▶ WHAT TO DO:
The full set of lines below has to be written out again exactly.

▶ DATA EXCERPT:
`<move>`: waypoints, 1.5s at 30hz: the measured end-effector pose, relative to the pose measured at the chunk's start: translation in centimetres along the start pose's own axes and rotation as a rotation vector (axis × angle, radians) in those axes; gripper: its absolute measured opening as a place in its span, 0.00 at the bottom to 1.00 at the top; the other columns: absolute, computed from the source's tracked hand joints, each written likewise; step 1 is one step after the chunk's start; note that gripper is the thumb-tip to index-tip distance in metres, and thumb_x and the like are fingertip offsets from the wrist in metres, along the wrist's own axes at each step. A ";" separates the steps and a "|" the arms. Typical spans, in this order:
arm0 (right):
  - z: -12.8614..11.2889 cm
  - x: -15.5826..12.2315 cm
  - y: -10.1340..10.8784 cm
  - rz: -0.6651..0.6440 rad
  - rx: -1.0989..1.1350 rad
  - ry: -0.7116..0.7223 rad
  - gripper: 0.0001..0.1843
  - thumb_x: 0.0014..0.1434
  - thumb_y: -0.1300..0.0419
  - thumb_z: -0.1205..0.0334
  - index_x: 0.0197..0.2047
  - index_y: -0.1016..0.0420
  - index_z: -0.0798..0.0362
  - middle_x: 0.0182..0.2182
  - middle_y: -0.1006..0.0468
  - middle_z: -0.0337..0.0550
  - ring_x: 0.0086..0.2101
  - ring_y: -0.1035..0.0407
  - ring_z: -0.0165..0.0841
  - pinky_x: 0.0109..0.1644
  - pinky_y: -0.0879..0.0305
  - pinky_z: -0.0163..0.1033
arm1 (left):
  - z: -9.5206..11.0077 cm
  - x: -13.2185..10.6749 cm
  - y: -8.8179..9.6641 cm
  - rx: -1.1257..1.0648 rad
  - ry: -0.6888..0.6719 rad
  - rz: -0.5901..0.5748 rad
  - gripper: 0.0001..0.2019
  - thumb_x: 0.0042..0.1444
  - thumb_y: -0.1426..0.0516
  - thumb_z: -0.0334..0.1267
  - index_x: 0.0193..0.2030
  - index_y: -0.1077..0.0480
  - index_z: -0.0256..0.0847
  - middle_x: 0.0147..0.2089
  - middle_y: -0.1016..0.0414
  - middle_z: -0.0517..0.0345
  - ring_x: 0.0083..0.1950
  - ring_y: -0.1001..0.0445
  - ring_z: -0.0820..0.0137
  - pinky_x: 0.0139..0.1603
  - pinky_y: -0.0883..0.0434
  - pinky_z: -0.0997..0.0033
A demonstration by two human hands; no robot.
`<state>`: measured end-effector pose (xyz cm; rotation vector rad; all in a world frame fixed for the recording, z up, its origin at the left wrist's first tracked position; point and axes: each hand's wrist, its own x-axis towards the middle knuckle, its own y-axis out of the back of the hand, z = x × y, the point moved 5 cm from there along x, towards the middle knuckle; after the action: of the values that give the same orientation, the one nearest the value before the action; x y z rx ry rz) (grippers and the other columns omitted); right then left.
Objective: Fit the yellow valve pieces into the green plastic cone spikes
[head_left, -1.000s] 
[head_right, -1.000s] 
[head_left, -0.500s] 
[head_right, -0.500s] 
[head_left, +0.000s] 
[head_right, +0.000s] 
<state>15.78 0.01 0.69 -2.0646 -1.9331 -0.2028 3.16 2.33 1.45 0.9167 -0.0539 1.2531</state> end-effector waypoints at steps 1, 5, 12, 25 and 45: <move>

▶ TASK OUTPUT:
`<move>`: waypoints, 1.5s at 30hz: the measured end-effector pose, relative to the pose measured at the chunk's start: translation in centimetres along the start pose's own axes and rotation as a rotation vector (axis × angle, radians) in those axes; gripper: its absolute measured opening as a place in its span, 0.00 at the bottom to 1.00 at the top; the other columns: absolute, computed from the source's tracked hand joints, each written likewise; step 1 is one step after the chunk's start; note that gripper is the thumb-tip to index-tip distance in metres, and thumb_x and the like are fingertip offsets from the wrist in metres, along the wrist's own axes at each step. A ";" separates the steps and a "|" the arms. Typical spans, in this order:
arm0 (right):
  - z: -12.8614..11.2889 cm
  - x: -15.5826..12.2315 cm
  - y: -10.1340..10.8784 cm
  - rz: -0.6651..0.6440 rad
  - rx: -1.0989..1.1350 rad
  - ry: -0.7116..0.7223 rad
  - gripper: 0.0001..0.1843
  - thumb_x: 0.0014..0.1434
  - thumb_y: -0.1300..0.0419
  - thumb_z: -0.1205..0.0334
  - index_x: 0.0197..0.2047
  - index_y: -0.1016..0.0420
  - index_z: -0.0798..0.0362
  - middle_x: 0.0182..0.2182
  - middle_y: -0.1006..0.0468
  - middle_z: -0.0337..0.0550
  - ring_x: 0.0086..0.2101
  - ring_y: -0.1035..0.0407
  - ring_z: -0.0165..0.0841
  - pinky_x: 0.0109..0.1644
  - pinky_y: -0.0879..0.0305
  - pinky_z: -0.0163..0.1033
arm1 (left):
  - z: -9.5206..11.0077 cm
  - x: -13.2185..10.6749 cm
  - y: -8.8179..9.6641 cm
  - rx: -1.1257..1.0648 rad
  - ry: -0.6888..0.6719 rad
  - rz: -0.5901..0.5748 rad
  - gripper: 0.0001..0.2019
  - thumb_x: 0.0042..0.1444
  - thumb_y: -0.1426..0.0516
  - thumb_z: -0.0334..0.1267
  - index_x: 0.0193..0.2030
  - index_y: -0.1077..0.0480
  - index_z: -0.0256..0.0847
  - middle_x: 0.0147..0.2089
  - middle_y: -0.1016..0.0414
  - middle_z: -0.0517..0.0345
  - ring_x: 0.0083..0.1950
  - ring_y: -0.1001..0.0445
  - ring_z: -0.0820..0.0137
  - pinky_x: 0.0139..0.1603
  - pinky_y: -0.0883..0.0434
  - pinky_z: -0.0997..0.0033
A demonstration by two human hands; no robot.
`<state>`: measured end-effector pose (xyz cm; rotation vector rad; all in a world frame fixed for the recording, z up, its origin at the left wrist's first tracked position; point and axes: each hand's wrist, its own x-axis towards the middle knuckle, its own y-axis out of the back of the hand, z = x × y, the point moved 5 cm from there along x, towards the middle knuckle; after the action: of the values that give the same orientation, the one nearest the value before the action; x y z rx ry rz) (grippers and the other columns omitted); right then left.
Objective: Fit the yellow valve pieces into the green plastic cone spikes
[head_left, -1.000s] 
[head_right, -1.000s] 
[head_left, -0.500s] 
[head_right, -0.500s] 
[head_left, +0.000s] 
[head_right, +0.000s] 
<state>15.78 0.01 0.69 -2.0646 -1.9331 -0.2028 3.16 2.33 1.45 0.9167 -0.0539 1.2531</state> end-effector waypoints at steps 1, 5, 12, 25 and 45: <move>

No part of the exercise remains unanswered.